Work

Case studies

Long-form notes on the projects I've shipped — what they were for, what was hard, and where they ended up.

01 / Case Study

Context

Public health agencies in Maine needed a way to put community-level health estimates directly in front of the people making resource-allocation decisions — without funneling every question through an analyst. County-level dashboards existed; sub-county, subpopulation-aware tooling did not.

Challenge

Build a production platform that lets non-technical partners at MaineHealth and Portland Public Health explore Apriqot's estimates interactively — choosing datasets, geographic levels (census tract, township, ZIP), and subpopulation filters — then save, view, and export the resulting maps.
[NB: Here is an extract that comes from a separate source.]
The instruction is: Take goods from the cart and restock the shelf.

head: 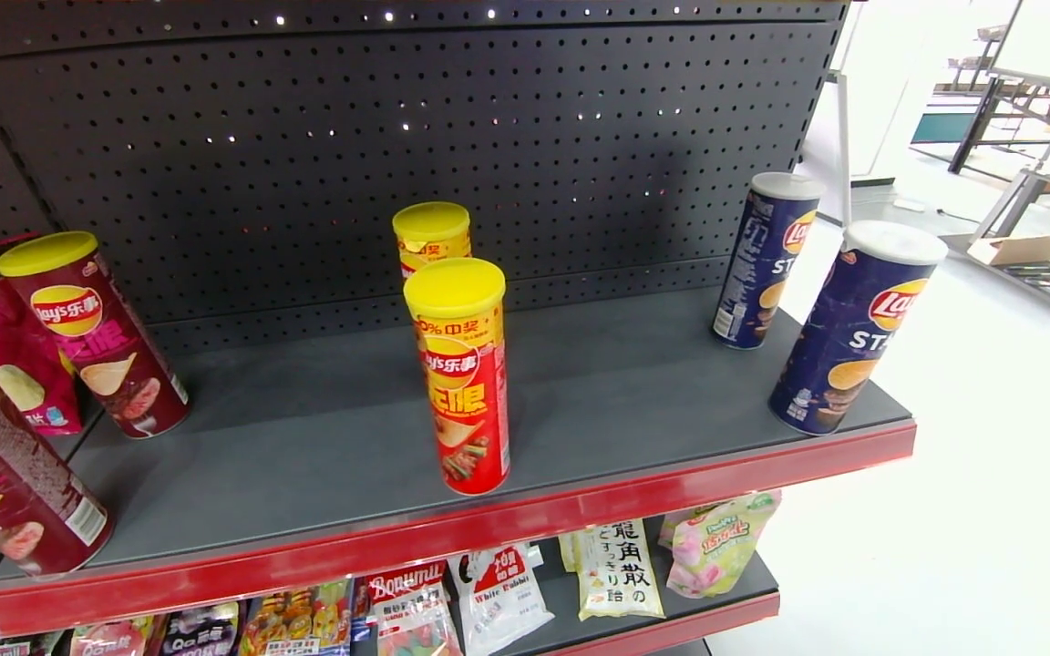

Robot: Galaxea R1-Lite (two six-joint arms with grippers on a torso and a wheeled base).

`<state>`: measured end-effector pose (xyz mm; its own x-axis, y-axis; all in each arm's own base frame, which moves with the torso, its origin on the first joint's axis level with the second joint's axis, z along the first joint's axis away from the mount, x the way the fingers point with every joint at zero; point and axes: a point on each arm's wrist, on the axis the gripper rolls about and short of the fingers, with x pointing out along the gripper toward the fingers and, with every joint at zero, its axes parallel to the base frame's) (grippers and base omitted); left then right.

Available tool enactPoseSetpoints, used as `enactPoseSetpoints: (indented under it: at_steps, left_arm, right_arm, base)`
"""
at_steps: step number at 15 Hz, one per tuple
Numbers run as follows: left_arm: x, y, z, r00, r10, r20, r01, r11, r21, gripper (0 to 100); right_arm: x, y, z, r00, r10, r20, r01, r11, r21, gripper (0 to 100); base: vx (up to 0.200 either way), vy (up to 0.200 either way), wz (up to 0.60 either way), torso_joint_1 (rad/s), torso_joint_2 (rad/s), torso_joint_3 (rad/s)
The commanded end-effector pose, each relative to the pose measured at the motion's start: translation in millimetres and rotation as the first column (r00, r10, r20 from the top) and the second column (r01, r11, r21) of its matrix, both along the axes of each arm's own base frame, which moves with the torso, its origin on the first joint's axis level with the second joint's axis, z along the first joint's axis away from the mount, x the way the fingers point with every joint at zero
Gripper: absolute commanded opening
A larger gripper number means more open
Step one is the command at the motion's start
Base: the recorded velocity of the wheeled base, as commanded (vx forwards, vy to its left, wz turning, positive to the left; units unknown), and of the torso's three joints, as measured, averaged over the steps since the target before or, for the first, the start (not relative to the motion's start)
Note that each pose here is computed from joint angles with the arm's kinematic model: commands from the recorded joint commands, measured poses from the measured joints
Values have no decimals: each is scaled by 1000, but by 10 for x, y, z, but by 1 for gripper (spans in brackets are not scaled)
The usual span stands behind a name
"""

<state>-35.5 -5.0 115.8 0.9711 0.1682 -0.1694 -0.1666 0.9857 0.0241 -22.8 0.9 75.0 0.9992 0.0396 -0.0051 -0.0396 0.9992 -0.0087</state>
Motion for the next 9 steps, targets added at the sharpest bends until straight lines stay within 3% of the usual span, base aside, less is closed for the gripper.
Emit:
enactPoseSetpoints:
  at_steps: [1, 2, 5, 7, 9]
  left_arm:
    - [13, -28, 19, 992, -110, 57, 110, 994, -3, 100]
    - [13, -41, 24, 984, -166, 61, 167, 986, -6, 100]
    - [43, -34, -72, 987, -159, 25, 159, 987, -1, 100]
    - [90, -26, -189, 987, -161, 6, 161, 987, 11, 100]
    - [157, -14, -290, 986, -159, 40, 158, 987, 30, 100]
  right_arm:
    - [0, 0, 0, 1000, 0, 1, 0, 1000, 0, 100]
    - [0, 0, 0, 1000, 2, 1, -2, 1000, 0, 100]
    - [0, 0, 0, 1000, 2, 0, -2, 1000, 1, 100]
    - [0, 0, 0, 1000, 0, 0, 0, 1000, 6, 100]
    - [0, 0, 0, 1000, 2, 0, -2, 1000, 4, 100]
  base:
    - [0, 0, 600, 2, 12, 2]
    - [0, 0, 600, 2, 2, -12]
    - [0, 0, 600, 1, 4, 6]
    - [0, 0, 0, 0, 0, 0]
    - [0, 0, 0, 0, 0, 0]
The system had to handle authenticated multi-user state, render statewide choropleths fluidly, and stay legible under real partner workflows, not demo conditions.

Approach

Built the frontend in Next.js (App Router) with TypeScript, Tailwind, and shadcn/ui, with Leaflet driving the interactive map layer over OpenStreetMap tiles. Designed and implemented the data selection UI — dataset, geography, and subpopulation pickers — plus the saved-map persistence flow and tabular export. On the backend, wired authentication through Auth.js and modeled per-account map state in Postgres. Wrote unit and end-to-end test coverage in Jest across the estimate-retrieval and saved-map flows to keep the partner-facing surface stable across iterations.

Outcome

WHAM! is in active use by partner organizations in Maine, including MaineHealth and Portland Public Health, where it backs decisions on mobile food pantry placement and subpopulation-targeted outreach. The platform now serves as the delivery surface for Apriqot's full estimate catalog — extending past food insecurity into other community-health domains.

02 / Case Study

Context

Mother of Fact needed a tool that hospital administrators and clinic decision-makers could use themselves — not through a sales call — to see the financial and clinical case for adding maternal nutrition services to their care model. The audience was busy practice leaders who needed defensible, partner-ready numbers in a format they could hand to a CFO.

Challenge

Translate a multi-variable clinical and financial model — birth volume, payor mix, dietitian coverage, complication rates, and cost impact across cesarean, NICU, gestational diabetes, and preeclampsia — into a self-serve product that ends in a branded PDF report delivered to the user's inbox. The math had to be transparent and editable as clinical assumptions evolved, the input flow had to feel light, and the output had to look credible enough to circulate inside a partner organization.

Approach

Architected and built the system end-to-end as a Vite + React + TypeScript single-page app on AWS. Designed the deterministic ROI engine in TypeScript, computing future value, ROI percent, per-condition cost savings, RDN capacity, additional patients served, and three-year revenue projections from user inputs against editable clinical and financial assumptions. Wired the frontend to four AWS API Gateway endpoints for defaults retrieval, defaults persistence, submission logging, and transactional email through Lambda + SES. Built the reporting layer with Recharts for in-app visualization and a pdf-lib pipeline that overlays computed results onto a versioned S3-hosted report template, with @react-pdf/renderer as a programmatic fallback. Built an internal admin surface so the Mother of Fact team can update clinical and financial assumptions without code changes. Set up the static deployment pipeline to S3 + CloudFront with scripted build, sync, and cache invalidation.

Outcome

In production and publicly linked from Mother of Fact's provider site. Mother of Fact reports that partner clinics using the underlying nutrition care model see an average 49% return on investment, $55,920 net benefit, and 20% decrease in pregnancy complications — figures the tool surfaces and personalizes for each prospective partner. The estimator replaces what was previously a manual analyst workflow and now serves as a primary entry point for new clinical partnerships.